During the first investigation, a large-scale search effort was undertaken in the days following his disappearance, which lasted 10 days, but yielded no tangible pieces of evidence, such as footprints or clothing. Gus's grandmother testified she had seen tyre tracks of a medium-sized car on the property. She also claimed she found a footprint on the dam of her property which belonged to Gus, although the evidence was dismissed by the police. The search was subsequently scaled back from 7 October 2025. Multiple footprints were found; however, none was determined to be connected to Lamont's disappearance. The police search leveraged the South Australian State Emergency Service (SES), drones and helicopters using infrared technology, and Aboriginal trackers. The search also included 48 members of the Australian Defence Force (ADF), as well as trailbike and ATV teams, and a large number of community and family members. The South Australian Police (SAPOL) described it as "one of [their] largest, most intensive and most protracted searches ever undertaken". Once the search was scaled back, the case was transferred to the Missing Persons Investigation Section of SAPOL.
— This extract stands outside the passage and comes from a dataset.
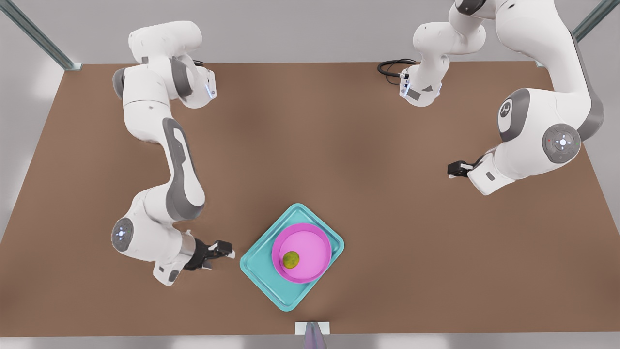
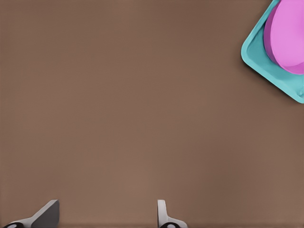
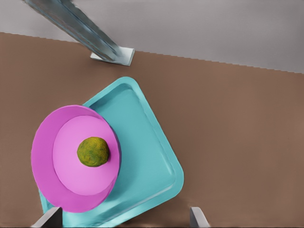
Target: Place the orange on the plate with the left arm and the plate on the tray with the right arm
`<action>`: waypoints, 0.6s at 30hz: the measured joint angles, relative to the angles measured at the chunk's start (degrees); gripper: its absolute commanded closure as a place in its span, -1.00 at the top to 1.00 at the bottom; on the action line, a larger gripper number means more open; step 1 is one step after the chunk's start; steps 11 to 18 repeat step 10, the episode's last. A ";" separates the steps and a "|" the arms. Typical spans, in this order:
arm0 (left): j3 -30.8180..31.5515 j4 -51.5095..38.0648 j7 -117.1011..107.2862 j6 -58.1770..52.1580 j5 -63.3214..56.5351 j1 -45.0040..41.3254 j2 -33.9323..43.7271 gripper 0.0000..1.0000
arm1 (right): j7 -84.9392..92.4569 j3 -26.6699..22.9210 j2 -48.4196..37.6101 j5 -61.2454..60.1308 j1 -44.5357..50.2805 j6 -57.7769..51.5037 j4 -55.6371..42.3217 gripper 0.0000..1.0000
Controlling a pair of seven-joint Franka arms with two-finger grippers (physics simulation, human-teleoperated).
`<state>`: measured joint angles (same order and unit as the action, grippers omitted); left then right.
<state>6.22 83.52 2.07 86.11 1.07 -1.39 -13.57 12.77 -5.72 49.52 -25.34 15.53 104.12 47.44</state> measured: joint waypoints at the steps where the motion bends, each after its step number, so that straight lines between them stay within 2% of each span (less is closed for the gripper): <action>1: 0.00 0.00 -0.01 0.01 0.00 0.00 -0.02 1.00 | 0.07 -0.43 -3.74 3.83 1.37 -4.12 -0.02 1.00; 4: 0.00 0.00 -0.03 0.05 -0.03 0.00 -0.03 1.00 | -0.42 -1.03 -16.19 15.04 3.64 -17.37 0.33 1.00; 8: 0.00 0.00 -0.05 0.06 -0.05 0.03 0.00 1.00 | -1.28 0.36 -35.82 21.98 -1.26 -25.40 21.18 1.00; 10: 0.00 0.00 -0.06 0.02 -0.06 0.00 0.11 1.00 | -1.65 1.31 -39.04 23.56 -2.52 -27.16 24.61 1.00; 18: 0.00 0.00 -0.06 0.02 -0.06 0.00 0.11 1.00 | -1.65 1.31 -39.04 23.56 -2.52 -27.16 24.61 1.00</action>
A second search was launched from 14 October 2025, focusing on the property and the surrounding 5–6 km radius of Oak Park Station. Over 80 personnel, including 18 SAPOL officers, 82 ADF personnel, and 7 SES volunteers participated in the renewed search. Thirty-three vehicles, a drone, and two utility terrain vehicles were used during the search. Despite the thorough coverage, no sign or belongings of Lamont was found.
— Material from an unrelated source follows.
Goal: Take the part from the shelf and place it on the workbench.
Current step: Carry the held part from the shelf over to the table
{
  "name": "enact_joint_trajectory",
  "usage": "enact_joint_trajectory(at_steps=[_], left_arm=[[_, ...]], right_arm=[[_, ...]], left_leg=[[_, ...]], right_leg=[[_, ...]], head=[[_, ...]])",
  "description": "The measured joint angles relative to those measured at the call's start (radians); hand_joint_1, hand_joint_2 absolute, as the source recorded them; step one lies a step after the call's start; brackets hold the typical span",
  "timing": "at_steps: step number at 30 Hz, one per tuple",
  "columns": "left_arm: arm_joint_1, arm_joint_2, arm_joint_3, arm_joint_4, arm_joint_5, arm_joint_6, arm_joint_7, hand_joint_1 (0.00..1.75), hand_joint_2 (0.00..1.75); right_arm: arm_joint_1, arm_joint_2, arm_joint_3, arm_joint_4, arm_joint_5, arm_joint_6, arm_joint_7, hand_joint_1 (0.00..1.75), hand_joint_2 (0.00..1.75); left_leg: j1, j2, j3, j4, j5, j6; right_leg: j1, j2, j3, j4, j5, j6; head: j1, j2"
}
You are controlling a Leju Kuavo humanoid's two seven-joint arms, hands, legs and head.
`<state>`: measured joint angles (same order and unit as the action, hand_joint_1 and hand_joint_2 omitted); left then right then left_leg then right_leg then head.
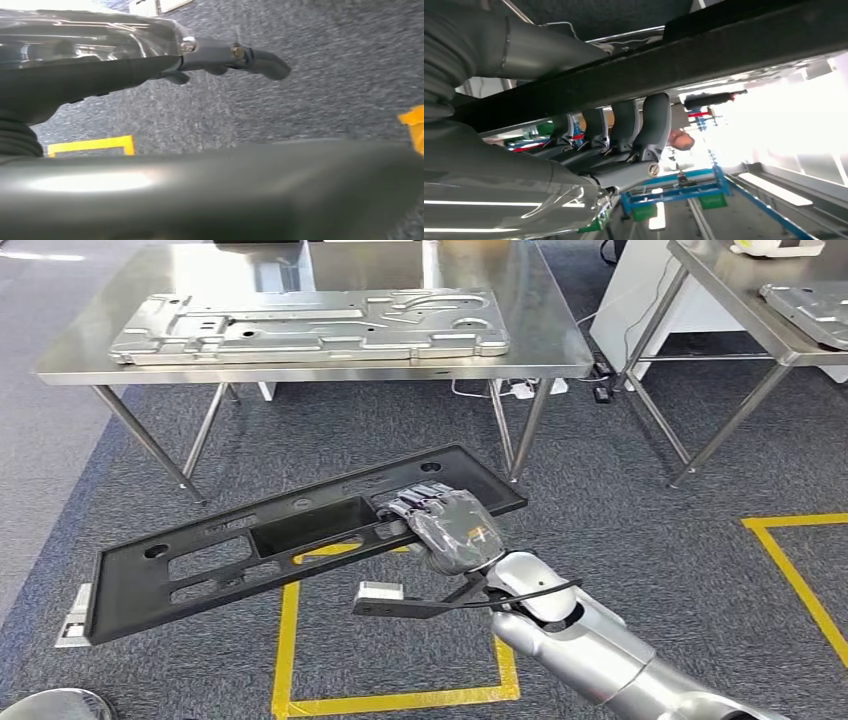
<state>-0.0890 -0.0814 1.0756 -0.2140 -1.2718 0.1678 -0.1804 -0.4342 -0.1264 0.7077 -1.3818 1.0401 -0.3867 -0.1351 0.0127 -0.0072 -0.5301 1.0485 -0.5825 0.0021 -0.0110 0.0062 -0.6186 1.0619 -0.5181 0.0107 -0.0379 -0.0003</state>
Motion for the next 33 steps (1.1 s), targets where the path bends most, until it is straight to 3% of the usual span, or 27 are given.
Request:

A third search was launched, involving the inspection of a dam located 600 m from where he was last seen. Spanning 2 days beginning on 30 October 2025, the South Australian Police drained 3.2 million litres of water from the dam. It was then inspected by divers and aerial scans for heat signatures or anomalies were conducted, but no trace of Lamont was found.
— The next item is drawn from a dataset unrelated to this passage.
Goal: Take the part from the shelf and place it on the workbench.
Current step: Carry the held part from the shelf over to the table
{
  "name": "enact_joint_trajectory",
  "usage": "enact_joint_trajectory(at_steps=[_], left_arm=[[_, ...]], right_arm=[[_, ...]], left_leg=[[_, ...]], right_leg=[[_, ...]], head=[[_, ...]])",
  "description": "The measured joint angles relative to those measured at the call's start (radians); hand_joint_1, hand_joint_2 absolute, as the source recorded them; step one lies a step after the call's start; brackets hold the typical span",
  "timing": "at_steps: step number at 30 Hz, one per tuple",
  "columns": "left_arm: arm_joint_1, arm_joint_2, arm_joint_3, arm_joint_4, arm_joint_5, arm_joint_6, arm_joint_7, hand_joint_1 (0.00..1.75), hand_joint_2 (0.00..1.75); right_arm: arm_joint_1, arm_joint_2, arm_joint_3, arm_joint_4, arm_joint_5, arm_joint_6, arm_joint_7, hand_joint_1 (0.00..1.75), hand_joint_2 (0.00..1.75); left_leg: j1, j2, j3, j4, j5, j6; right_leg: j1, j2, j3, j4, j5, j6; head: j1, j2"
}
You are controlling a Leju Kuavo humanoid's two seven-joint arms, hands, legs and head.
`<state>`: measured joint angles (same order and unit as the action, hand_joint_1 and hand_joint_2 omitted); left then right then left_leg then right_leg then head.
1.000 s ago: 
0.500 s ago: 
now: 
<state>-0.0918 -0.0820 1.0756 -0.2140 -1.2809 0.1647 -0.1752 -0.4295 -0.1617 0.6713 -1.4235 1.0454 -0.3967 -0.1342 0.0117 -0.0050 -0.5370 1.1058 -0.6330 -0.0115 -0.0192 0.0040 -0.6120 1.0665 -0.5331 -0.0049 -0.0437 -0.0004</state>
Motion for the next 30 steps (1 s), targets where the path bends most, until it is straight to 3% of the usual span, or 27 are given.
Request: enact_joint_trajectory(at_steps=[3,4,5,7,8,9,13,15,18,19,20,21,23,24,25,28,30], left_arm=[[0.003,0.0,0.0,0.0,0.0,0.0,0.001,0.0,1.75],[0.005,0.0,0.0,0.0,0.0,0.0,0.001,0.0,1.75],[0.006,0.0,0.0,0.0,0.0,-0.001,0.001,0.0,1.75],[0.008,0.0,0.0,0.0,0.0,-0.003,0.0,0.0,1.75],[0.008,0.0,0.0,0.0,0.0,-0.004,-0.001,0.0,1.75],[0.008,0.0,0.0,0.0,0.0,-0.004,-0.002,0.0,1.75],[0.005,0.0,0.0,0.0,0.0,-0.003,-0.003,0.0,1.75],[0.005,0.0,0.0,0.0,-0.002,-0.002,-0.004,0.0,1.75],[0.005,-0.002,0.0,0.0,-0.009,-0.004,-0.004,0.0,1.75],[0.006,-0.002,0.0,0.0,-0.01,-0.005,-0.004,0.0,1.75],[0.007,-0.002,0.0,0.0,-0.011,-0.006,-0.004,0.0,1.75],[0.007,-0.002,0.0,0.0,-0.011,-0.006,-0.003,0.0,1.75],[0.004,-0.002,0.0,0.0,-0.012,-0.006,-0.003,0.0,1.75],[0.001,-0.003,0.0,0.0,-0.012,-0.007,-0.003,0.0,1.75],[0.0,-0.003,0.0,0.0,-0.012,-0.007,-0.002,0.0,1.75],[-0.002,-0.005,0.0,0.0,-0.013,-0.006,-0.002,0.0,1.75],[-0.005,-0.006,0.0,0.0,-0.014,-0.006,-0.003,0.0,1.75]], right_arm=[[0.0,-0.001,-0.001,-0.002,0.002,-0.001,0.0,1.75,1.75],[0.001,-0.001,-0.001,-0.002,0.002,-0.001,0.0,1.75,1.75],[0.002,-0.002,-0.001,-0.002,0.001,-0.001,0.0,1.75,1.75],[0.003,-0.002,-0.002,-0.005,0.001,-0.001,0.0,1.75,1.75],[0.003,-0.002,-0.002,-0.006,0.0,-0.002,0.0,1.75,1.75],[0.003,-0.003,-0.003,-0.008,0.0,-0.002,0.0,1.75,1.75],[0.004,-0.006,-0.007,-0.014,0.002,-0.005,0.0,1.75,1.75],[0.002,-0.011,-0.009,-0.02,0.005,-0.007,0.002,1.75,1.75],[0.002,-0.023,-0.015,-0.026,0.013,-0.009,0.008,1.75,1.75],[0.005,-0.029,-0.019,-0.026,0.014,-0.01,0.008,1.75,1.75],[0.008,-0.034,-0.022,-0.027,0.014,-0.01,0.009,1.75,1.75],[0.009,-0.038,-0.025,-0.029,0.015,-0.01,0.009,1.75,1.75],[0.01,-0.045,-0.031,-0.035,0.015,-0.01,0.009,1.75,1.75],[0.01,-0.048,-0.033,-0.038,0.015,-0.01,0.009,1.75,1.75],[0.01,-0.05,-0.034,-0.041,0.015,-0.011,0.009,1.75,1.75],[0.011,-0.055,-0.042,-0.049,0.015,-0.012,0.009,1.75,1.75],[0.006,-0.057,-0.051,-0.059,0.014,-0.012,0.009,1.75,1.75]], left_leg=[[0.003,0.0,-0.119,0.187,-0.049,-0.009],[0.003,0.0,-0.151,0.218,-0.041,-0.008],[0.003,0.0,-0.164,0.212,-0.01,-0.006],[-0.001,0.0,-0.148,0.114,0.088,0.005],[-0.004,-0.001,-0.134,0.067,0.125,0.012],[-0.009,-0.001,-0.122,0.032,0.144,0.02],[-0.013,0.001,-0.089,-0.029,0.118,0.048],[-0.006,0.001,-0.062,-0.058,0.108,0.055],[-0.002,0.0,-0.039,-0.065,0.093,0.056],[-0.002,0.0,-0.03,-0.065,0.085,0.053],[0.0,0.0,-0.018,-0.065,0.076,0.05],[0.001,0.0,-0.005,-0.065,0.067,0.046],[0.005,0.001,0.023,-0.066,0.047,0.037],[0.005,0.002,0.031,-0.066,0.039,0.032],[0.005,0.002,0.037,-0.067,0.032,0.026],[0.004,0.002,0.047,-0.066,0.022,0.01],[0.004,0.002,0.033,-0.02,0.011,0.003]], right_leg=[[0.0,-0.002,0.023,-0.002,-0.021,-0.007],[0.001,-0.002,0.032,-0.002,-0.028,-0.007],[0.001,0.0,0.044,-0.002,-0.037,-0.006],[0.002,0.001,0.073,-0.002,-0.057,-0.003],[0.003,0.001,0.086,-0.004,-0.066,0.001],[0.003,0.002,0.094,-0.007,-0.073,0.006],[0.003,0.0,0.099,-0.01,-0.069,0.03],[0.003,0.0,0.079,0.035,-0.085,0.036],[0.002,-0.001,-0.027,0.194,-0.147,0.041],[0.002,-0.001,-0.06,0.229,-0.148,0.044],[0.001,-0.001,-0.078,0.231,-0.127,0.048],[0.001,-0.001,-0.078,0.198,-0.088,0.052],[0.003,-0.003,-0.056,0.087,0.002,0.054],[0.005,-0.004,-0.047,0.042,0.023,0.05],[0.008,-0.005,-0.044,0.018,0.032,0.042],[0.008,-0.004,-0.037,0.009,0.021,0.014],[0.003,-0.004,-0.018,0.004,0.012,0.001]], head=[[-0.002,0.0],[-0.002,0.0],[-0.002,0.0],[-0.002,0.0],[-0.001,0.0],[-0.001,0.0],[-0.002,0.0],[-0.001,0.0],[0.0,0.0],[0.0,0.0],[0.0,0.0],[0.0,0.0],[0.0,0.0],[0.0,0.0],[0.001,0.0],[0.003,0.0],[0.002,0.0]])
On 24 November 2025, the police launched a fourth renewed search targeting six previously unsearched "uncovered and unfenced" mine shafts on the property and surrounding area. Drones with thermal imaging were used to map and identify shafts before physical inspection. A day later, the search of the six mine shafts began, involving specialised teams and equipment. The shafts were located 5.5–12 km from the homestead, and some were shallow enough for visual inspection while the deeper shafts were up to 20 m. On 26 November, the search was concluded, having found an insufficient amount of evidence.

=== Misinformation ===
In October 2025, false claims and AI-generated images supposedly of Gus circulated on social media as supposed leads into the case. Seven News reported that Facebook's AI-powered search feature was returning false search results about the case.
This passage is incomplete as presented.